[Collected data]
******

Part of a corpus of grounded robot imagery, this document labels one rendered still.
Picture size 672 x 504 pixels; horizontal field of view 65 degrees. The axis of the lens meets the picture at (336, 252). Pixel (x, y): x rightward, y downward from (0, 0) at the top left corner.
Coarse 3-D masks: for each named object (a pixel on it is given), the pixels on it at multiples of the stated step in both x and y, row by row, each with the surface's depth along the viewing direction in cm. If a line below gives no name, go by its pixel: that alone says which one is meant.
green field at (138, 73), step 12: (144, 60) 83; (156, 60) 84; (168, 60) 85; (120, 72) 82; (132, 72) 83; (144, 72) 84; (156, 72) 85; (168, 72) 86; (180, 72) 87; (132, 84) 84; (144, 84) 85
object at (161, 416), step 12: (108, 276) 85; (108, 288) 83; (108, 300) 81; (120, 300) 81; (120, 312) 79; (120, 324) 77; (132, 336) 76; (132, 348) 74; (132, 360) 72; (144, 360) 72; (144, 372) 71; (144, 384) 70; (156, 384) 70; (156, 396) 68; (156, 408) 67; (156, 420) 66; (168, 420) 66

******

- EXERCISE AIM -
Above are some records. Copy each of their lines that holds the string "step".

- RESULT OF THIS TASK -
Coarse 3-D masks: for each named object (a pixel on it is given), the pixels on it at multiples of the stated step in both x and y, row by row, each with the surface's depth along the viewing direction in cm. If a line below gives no name, go by its pixel: that alone says which one is meant.
green field at (138, 73), step 12: (144, 60) 83; (156, 60) 84; (168, 60) 85; (120, 72) 82; (132, 72) 83; (144, 72) 84; (156, 72) 85; (168, 72) 86; (180, 72) 87; (132, 84) 84; (144, 84) 85
object at (161, 416), step 12: (108, 276) 85; (108, 288) 83; (108, 300) 81; (120, 300) 81; (120, 312) 79; (120, 324) 77; (132, 336) 76; (132, 348) 74; (132, 360) 72; (144, 360) 72; (144, 372) 71; (144, 384) 70; (156, 384) 70; (156, 396) 68; (156, 408) 67; (156, 420) 66; (168, 420) 66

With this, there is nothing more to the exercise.